Requirement: Wherever a line holds the word "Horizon", copy that line from the data.

● ● ● ● ●

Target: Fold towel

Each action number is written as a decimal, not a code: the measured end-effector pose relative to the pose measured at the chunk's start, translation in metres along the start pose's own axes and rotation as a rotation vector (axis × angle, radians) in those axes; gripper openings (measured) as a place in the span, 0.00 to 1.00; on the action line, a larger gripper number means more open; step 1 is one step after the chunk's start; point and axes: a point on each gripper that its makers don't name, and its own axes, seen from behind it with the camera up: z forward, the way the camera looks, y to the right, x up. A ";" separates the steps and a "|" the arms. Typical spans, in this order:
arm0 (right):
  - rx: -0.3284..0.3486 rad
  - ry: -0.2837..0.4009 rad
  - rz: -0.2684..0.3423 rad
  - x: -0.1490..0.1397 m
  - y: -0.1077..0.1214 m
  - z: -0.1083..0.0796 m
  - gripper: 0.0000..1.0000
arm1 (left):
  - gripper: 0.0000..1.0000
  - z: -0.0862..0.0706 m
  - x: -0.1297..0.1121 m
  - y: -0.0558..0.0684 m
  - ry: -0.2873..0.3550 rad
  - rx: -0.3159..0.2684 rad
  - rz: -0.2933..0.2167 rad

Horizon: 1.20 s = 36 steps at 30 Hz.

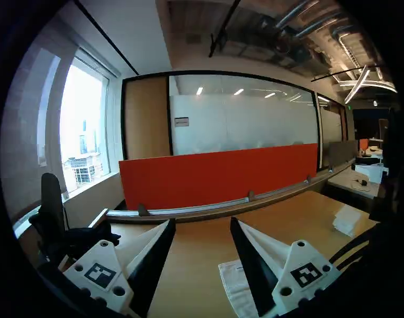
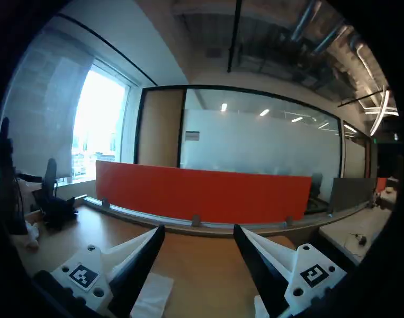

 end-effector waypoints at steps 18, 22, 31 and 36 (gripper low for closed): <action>0.320 -0.241 -0.139 -0.059 -0.057 -0.008 1.00 | 0.76 -0.004 -0.058 0.042 -0.189 -0.232 0.077; 0.363 -0.298 -0.152 -0.077 -0.065 -0.010 1.00 | 0.76 -0.005 -0.071 0.054 -0.233 -0.293 0.095; 0.408 -0.363 -0.167 -0.104 -0.073 -0.014 1.00 | 0.76 -0.005 -0.098 0.066 -0.290 -0.338 0.111; 0.431 -0.399 -0.185 -0.126 -0.078 -0.018 1.00 | 0.76 -0.007 -0.120 0.074 -0.318 -0.359 0.123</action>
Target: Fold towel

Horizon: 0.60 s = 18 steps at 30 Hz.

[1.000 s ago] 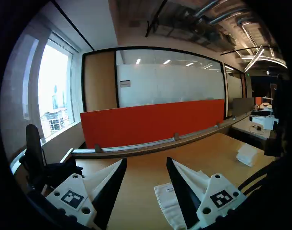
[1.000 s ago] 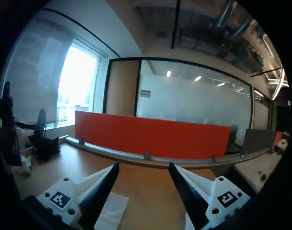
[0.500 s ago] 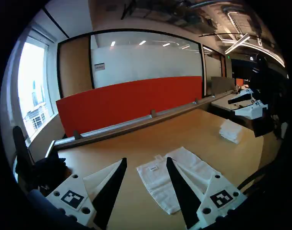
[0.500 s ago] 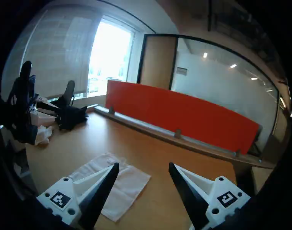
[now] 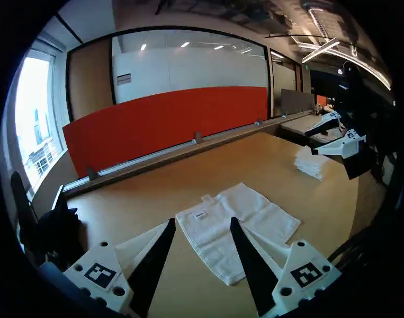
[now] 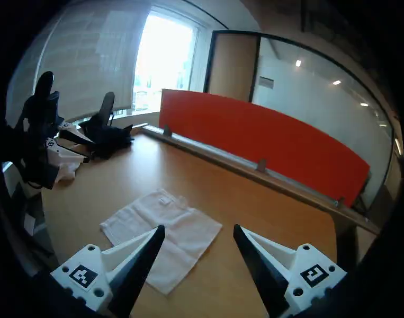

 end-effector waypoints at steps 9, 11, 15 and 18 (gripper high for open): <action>0.039 -0.045 -0.015 -0.040 -0.015 0.018 1.00 | 0.76 0.017 -0.042 0.017 -0.055 -0.030 0.027; 0.049 -0.055 -0.021 -0.049 -0.020 0.023 1.00 | 0.76 0.021 -0.052 0.021 -0.070 -0.042 0.032; 0.063 -0.079 -0.031 -0.067 -0.027 0.033 1.00 | 0.76 0.029 -0.073 0.027 -0.105 -0.058 0.040; 0.072 -0.103 -0.033 -0.082 -0.032 0.041 1.00 | 0.76 0.035 -0.088 0.031 -0.134 -0.069 0.044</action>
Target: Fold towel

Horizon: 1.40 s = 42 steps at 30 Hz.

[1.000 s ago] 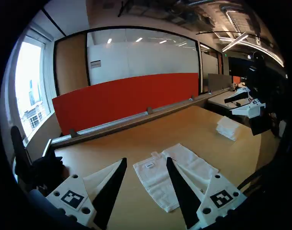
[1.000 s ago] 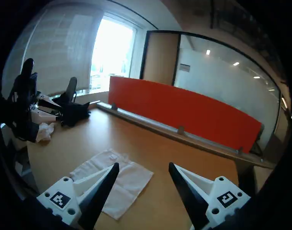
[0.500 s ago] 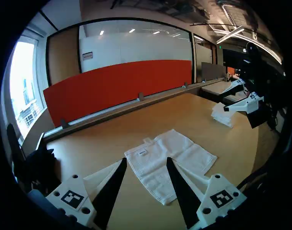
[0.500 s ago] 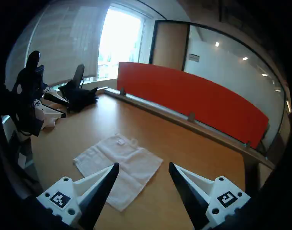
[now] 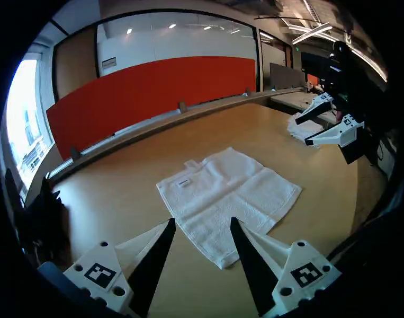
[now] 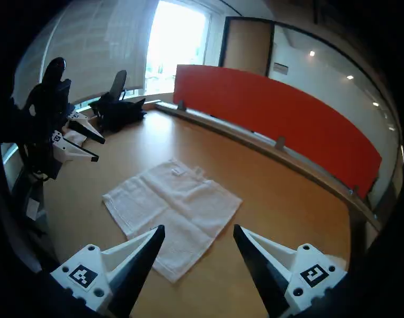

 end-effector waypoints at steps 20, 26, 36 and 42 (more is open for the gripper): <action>0.071 -0.195 0.000 -0.096 -0.027 0.041 1.00 | 0.76 0.046 -0.079 0.022 -0.180 -0.073 -0.010; 0.092 -0.250 0.008 -0.117 -0.033 0.047 1.00 | 0.76 0.056 -0.101 0.027 -0.246 -0.092 0.003; 0.122 -0.311 0.006 -0.138 -0.039 0.050 1.00 | 0.76 0.062 -0.116 0.030 -0.305 -0.113 0.004; 0.134 -0.323 -0.004 -0.140 -0.039 0.051 0.98 | 0.76 0.062 -0.122 0.032 -0.326 -0.121 0.001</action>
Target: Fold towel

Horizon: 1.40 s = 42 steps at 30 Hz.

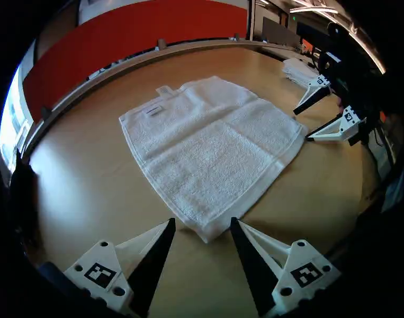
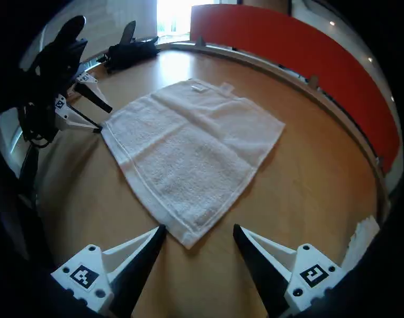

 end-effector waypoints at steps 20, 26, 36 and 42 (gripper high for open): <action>0.055 -0.012 -0.011 0.001 -0.008 0.002 0.66 | 0.75 0.001 -0.006 0.004 -0.034 0.000 -0.023; 0.059 -0.013 -0.013 0.001 -0.009 0.003 0.57 | 0.63 0.001 -0.005 0.004 -0.040 0.010 -0.028; 0.063 -0.009 -0.019 0.002 -0.012 0.003 0.44 | 0.46 -0.001 -0.006 0.005 -0.041 0.019 -0.040; 0.062 -0.008 -0.015 0.001 -0.011 0.002 0.35 | 0.24 -0.001 -0.007 0.006 -0.045 0.020 -0.041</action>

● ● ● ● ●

Answer for this exercise:
Horizon: 1.20 s = 36 steps at 30 Hz.
Horizon: 0.60 s = 18 steps at 30 Hz.
Horizon: 1.40 s = 42 steps at 30 Hz.
Horizon: 1.40 s = 42 steps at 30 Hz.

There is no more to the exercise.